Sima Jung-hyung belirli bir noktayı işaret etti.

Tang ailesi mensupları ve revir personeli, solgun yüzlü ve vücutlarında kurumuş kan olan savaşçıları taşıyorlardı.

Bunların yanında üzerlerinde tılsımlar bulunan altı kılıç vardı.

“Sırtında kılıçları bağlıydı ve pervasızca kaçıyorlardı.”

“Ha!”

“Adamlarımızı, kaçmayı bırakırlarsa öldürüleceklerini söyleyerek kandırdılar. Aldatıldılar ve sonunda karışıklığa katkıda bulundular.”

“İçeride kaç kişi vardı?”

“Kırk civarı.”

Bunların arasında çok sayıda kişi ve suçlu da vardı.

'Ne güzel bir plan.'

Kimin planı olduğunu bilmiyordu ama harika bir zekaya sahip olduklarından emindi. Sima Jung-hyun daha sonra endişeli bir sesle söyledi.

“İttifak Lideri… Acil durum emirlerini yerine getirmemiz gerektiğini düşünüyorum. Turnuvanın şu anda düzenlendiğini düşünürsek, kılıç çalınabilir.”

Bu sözler üzerine Baek Hyang-muk rahatsız oldu.

Tam o sırada Murim turnuvası gerçekleşiyordu.

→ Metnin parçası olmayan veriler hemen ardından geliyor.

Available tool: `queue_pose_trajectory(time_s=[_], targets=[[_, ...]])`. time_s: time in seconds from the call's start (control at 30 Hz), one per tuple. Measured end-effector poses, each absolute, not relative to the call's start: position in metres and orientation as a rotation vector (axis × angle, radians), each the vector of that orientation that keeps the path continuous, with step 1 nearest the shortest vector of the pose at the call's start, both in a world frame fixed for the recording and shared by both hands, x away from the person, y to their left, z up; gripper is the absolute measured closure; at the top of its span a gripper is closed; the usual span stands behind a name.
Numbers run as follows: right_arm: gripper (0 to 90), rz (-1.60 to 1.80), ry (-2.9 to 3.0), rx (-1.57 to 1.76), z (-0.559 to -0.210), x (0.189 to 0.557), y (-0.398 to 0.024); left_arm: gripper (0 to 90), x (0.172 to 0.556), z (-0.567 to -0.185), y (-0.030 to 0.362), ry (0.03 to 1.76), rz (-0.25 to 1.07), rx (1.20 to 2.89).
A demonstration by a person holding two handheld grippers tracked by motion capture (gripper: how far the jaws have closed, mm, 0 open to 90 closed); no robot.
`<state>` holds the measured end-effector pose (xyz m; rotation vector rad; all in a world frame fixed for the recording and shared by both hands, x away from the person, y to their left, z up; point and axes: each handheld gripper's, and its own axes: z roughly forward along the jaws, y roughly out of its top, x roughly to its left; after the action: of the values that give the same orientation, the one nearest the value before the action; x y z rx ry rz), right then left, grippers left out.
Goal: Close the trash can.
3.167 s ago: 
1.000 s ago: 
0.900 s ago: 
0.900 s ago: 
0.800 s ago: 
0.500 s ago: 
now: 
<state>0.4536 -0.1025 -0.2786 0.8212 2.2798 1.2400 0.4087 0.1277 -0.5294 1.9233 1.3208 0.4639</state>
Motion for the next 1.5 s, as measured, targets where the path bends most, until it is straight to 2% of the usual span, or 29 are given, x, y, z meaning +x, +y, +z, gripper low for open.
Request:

Etkili insanlar da katılıp izlemeye gelmişti. İttifak'ın yüzü, bir acil durum onları mühürlü silahlarının çalındığını beyan etmeye zorlarsa düşecekti.

'Ama başka bir şey yapılamaz.'

Endişeleri uzun sürmedi.

Savaştaki en büyük zaferleri burada çalınırsa, halkın gelecekteki morali sarsılır. Baek Hyang-muk daha sonra şöyle dedi.

“Acil emir çıkaracağız, tamam mı...”

Pat!

Daha bunu yapamadan büyük bir kükreme duyuldu.

Maçların podyumunun bulunduğu yönden geldi. Bir kez daha, ses patlaması havayı doldurdu.

Pat!

Podyumlarla ana bina arasındaki mesafe oldukça uzak olmasına rağmen patlama seslerinin yanı sıra insanların çığlıkları da duyuluyordu.

Baek Hyang-muk kararlı bir ifade takındı.

“Hemen acil durum emirlerini yayınlayın ve sahip olduğumuz tüm gücü büyük stadyuma gönderin.”

“Bana söyleneni yapacağım.”

Artık İttifak'ın şan ve şöhretini düşünme durumu kalmamıştı.

Zhuge Won-myung'un isteğini düşünürken ikinci eleme turu yerine dönüyordum.

Hedeflerin peşine düşerken kimliğimin tehlikeye gireceğinden ve ölebileceğimden korktuğum için bu senaryoyla nasıl başa çıkacağımı düşünüyordum.

Ancak sanki böyle bir endişe şakaymış gibi olay yaşandı.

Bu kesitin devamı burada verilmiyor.